Type again, exactly, the lines below from the start through the line that includes "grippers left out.".

(Excerpts from a dataset)

[Start of section]

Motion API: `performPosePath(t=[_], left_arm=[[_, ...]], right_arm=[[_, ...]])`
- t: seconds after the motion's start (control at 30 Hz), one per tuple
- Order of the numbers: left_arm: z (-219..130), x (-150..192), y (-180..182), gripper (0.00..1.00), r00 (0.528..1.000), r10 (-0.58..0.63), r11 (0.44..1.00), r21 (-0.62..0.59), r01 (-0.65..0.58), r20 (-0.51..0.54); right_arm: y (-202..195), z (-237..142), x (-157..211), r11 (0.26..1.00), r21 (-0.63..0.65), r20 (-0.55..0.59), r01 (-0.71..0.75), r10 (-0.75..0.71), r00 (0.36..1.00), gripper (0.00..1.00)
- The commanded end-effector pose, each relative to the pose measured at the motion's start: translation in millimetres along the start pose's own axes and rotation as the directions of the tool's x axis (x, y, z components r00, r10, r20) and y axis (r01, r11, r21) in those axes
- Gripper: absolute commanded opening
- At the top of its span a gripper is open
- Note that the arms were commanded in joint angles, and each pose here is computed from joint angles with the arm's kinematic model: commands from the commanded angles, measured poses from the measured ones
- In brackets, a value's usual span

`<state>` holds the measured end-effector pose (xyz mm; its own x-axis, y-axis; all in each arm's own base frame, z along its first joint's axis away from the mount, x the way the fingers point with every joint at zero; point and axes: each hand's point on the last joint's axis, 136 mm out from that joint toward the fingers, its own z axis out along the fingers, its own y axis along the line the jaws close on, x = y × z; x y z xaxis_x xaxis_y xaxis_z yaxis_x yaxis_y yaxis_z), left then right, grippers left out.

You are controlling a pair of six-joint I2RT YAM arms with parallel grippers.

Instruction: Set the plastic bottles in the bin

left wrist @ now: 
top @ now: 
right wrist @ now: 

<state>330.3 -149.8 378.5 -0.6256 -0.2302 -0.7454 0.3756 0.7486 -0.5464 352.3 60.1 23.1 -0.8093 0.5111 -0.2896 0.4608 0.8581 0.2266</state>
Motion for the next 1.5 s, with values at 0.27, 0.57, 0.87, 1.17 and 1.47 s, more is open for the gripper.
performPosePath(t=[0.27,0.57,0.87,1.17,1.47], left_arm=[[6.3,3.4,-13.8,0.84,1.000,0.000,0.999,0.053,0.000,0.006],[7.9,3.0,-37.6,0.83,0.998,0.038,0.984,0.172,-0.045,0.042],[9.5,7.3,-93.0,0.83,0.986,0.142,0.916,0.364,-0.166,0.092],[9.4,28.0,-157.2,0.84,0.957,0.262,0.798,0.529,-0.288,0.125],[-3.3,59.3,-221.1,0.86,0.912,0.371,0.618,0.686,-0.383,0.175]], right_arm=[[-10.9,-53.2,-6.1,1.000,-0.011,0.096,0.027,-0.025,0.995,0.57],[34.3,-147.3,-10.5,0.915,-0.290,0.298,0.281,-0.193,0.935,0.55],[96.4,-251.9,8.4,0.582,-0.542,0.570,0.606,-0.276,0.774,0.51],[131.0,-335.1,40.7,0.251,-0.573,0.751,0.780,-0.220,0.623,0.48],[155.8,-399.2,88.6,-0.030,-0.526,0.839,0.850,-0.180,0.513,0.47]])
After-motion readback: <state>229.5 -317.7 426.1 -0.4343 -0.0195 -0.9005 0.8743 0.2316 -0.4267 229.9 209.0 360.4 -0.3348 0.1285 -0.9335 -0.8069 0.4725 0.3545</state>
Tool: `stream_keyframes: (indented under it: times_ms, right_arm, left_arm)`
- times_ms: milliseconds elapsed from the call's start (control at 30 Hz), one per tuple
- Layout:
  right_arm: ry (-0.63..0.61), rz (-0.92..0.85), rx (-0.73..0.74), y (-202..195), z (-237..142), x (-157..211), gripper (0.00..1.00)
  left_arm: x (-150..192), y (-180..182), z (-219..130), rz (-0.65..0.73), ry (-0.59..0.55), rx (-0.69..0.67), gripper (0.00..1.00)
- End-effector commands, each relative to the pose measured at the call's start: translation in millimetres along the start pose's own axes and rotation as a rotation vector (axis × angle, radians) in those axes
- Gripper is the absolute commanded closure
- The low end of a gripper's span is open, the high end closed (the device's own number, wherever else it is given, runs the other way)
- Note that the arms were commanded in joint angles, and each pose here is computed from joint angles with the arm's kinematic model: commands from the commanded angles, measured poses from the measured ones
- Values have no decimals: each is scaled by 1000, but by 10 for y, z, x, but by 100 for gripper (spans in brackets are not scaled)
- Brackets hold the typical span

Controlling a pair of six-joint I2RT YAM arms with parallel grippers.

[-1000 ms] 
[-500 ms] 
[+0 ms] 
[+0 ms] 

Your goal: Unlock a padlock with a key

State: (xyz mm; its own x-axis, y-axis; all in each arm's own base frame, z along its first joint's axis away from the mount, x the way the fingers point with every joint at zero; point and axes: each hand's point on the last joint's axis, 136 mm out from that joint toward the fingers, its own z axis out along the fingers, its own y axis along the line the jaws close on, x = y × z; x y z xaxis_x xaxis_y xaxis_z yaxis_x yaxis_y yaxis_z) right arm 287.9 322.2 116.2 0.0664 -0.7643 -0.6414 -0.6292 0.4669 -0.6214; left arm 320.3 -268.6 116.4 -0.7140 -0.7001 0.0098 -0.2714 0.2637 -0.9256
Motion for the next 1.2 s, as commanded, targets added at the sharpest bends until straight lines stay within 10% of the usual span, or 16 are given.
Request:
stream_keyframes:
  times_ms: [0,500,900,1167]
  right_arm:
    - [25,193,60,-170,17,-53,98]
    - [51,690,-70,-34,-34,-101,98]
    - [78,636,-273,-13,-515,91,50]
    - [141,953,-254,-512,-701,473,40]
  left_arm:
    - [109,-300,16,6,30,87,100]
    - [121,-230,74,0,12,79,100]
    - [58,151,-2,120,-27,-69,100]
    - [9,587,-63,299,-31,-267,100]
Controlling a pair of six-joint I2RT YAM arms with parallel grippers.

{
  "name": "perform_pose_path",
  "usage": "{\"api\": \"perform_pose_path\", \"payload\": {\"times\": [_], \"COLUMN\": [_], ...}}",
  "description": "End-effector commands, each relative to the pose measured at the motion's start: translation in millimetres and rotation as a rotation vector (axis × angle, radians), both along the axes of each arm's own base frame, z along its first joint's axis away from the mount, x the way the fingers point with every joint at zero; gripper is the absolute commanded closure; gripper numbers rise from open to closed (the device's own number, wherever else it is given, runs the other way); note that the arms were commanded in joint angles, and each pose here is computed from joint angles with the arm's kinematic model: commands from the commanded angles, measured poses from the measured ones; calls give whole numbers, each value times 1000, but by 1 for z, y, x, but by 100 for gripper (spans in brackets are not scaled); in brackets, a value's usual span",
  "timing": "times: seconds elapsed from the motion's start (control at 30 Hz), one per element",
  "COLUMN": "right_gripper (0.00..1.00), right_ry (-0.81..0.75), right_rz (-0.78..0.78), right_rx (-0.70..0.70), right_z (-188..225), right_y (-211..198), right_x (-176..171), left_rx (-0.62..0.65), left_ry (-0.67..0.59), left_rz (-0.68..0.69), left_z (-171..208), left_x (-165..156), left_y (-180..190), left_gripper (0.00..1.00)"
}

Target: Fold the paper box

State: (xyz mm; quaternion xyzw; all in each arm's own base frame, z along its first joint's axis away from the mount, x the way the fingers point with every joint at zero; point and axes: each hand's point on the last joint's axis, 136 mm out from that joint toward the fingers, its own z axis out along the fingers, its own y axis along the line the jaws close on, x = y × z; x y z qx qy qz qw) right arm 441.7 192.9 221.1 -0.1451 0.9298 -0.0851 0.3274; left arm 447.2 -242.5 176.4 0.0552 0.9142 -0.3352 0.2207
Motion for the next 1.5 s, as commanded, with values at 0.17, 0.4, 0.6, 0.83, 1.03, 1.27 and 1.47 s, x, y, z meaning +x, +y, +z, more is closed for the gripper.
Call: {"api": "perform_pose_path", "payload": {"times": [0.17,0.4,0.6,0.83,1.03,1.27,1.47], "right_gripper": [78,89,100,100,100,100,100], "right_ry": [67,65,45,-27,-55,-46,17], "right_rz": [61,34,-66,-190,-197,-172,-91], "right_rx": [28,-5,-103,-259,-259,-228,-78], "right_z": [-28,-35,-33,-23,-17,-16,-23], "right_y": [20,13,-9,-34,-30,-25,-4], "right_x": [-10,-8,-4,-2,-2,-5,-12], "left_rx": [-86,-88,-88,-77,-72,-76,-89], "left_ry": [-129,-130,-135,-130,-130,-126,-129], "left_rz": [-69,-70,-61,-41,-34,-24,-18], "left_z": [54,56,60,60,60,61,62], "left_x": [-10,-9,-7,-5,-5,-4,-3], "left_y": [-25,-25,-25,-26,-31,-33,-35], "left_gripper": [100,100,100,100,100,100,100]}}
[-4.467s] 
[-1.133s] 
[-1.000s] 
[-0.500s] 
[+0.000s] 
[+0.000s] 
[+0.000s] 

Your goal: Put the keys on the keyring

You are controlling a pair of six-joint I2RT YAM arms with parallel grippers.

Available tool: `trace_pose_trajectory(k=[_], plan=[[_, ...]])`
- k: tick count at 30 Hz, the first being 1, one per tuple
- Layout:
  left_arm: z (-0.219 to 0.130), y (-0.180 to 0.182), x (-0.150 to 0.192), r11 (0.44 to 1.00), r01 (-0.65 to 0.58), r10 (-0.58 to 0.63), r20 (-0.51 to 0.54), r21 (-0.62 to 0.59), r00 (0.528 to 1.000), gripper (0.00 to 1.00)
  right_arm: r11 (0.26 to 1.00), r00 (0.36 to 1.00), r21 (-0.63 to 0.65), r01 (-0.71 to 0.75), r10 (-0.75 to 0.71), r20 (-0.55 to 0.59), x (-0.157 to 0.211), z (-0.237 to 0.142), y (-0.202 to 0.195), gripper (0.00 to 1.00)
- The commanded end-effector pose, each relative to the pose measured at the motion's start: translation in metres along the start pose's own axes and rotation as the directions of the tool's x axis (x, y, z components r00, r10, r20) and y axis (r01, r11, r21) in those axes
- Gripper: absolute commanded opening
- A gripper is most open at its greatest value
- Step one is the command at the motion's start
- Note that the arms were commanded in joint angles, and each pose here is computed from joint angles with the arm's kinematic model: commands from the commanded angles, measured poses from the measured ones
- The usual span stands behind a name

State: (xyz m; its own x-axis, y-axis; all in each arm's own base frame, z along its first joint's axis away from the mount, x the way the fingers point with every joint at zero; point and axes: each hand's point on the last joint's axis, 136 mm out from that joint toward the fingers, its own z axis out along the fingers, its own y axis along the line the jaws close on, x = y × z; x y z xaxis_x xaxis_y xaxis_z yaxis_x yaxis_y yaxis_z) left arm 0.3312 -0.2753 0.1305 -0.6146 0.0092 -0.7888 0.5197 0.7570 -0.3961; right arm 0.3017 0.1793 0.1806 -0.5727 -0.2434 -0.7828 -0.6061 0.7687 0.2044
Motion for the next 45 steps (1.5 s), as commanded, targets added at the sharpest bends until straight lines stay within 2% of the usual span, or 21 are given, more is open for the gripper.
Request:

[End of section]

Answer below:
Motion API: `performPosePath(t=[_], left_arm=[[_, ...]], right_arm=[[_, ...]])`
- t: seconds after the motion's start (control at 30 Hz), one per tuple
- Order of the numbers: left_arm: z (-219..130), x (-150..192), y (-180..182), gripper (0.00..1.00), r00 (0.528..1.000), r10 (-0.58..0.63), r11 (0.44..1.00), r21 (-0.62..0.59), r01 (-0.65..0.58), r20 (-0.51..0.54); right_arm: y (-202..195), z (-237..142), x (-157..211), r11 (0.26..1.00), r21 (-0.63..0.65), r20 (-0.55..0.59), r01 (-0.71..0.75), r10 (-0.75..0.71), r00 (0.36..1.00), gripper (0.00..1.00)
- The commanded end-effector pose, each relative to the pose measured at the motion's start: translation in millimetres along the start pose's own axes and rotation as the directions of the tool's x axis (x, y, z components r00, r10, r20) and y axis (r01, r11, r21) in those axes
- Gripper: absolute commanded opening
- At the top of its span a gripper is open
- Note that the arms were commanded in joint angles, and each pose here is computed from joint angles with the arm's kinematic model: commands from the commanded angles, measured poses from the measured ones
- In brackets, a value's usual span

`<state>` holds the measured end-effector pose (xyz mm; its own x-axis, y-axis; all in each arm's own base frame, z along its first joint's axis away from the mount, x the way the fingers point with every joint at zero; point and axes: each hand's point on the last joint's axis, 136 mm out from that joint toward the fingers, its own z axis out along the fingers, its own y axis along the line the jaws close on, x = y × z; x y z xaxis_x xaxis_y xaxis_z yaxis_x yaxis_y yaxis_z), left then right, grippers left out.

Now the exercise is complete.